• TASK INSTRUCTIONS
Only one stretch of the records below should be repeated. It starts with the line containing "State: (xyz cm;" and goes on through the line containing "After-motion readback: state", exactly as written.

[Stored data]
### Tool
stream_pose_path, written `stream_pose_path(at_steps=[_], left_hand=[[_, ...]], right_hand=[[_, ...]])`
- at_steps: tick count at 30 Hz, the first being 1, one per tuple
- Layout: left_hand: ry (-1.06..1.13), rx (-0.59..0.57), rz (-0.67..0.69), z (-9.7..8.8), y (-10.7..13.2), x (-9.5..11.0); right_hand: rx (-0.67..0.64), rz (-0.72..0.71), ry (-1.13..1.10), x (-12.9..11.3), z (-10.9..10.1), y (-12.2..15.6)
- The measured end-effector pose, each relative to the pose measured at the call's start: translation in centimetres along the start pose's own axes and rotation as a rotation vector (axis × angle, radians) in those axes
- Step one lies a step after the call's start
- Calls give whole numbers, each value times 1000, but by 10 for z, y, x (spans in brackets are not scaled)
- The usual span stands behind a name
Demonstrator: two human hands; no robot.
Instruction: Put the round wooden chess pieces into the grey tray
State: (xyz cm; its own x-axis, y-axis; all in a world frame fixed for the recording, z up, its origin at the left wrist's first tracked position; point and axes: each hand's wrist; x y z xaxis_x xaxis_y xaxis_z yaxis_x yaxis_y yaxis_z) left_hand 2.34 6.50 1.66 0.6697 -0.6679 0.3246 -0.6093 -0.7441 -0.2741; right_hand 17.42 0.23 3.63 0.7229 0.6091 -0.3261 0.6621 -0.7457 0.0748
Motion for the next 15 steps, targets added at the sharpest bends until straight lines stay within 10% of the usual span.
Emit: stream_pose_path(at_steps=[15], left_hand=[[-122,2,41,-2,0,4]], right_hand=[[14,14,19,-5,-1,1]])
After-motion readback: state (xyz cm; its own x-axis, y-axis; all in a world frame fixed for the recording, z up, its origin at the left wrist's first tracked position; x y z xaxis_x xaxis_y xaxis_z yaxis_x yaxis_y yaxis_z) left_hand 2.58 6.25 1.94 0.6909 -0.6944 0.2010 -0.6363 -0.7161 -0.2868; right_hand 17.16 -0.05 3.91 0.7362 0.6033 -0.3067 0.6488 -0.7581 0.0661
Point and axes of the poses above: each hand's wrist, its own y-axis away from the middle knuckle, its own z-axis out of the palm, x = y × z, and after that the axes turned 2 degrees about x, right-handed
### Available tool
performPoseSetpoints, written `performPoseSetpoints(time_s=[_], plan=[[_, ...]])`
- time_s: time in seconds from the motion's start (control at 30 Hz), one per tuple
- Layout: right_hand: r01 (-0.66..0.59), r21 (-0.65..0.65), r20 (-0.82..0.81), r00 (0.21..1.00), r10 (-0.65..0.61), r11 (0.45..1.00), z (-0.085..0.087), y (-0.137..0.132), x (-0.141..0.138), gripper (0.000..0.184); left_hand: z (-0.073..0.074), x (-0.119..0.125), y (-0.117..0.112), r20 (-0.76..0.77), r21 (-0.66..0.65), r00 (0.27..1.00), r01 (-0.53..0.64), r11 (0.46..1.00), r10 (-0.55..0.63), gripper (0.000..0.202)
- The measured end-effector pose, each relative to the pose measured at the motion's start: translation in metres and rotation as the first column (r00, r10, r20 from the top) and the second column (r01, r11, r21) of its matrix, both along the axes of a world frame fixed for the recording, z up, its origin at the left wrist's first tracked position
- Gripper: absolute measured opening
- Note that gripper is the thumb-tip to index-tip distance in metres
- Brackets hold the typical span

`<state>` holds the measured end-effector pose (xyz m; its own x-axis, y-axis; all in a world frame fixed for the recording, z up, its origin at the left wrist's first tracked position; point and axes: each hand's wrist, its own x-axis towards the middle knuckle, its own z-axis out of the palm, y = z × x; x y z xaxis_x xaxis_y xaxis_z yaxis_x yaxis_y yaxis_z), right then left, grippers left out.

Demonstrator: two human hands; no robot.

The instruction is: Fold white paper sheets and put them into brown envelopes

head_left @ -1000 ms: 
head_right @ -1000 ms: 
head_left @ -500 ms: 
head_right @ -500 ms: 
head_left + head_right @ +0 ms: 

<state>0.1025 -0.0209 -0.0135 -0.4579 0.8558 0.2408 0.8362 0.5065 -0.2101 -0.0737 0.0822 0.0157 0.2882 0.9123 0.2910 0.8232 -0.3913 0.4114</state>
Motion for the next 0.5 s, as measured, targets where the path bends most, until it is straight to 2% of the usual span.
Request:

• SOLUTION FOR THIS EXERCISE
State: (xyz cm; its own x-axis, y-axis; all in a world frame fixed for the recording, z up, its origin at the left wrist's first tracked position; point and axes: each hand's wrist; x y z xaxis_x xaxis_y xaxis_z yaxis_x yaxis_y yaxis_z) left_hand 2.34 6.50 1.66 0.6697 -0.6679 0.3246 -0.6093 -0.7441 -0.2741; right_hand 17.42 0.23 3.63 0.7229 0.6091 -0.3261 0.6621 -0.7457 0.0748
Motion for the next 15 steps, targets added at the sharpest bends until straight lines stay within 10% of the usual span.
Emit: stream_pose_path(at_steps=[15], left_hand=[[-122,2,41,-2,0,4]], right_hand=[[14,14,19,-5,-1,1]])
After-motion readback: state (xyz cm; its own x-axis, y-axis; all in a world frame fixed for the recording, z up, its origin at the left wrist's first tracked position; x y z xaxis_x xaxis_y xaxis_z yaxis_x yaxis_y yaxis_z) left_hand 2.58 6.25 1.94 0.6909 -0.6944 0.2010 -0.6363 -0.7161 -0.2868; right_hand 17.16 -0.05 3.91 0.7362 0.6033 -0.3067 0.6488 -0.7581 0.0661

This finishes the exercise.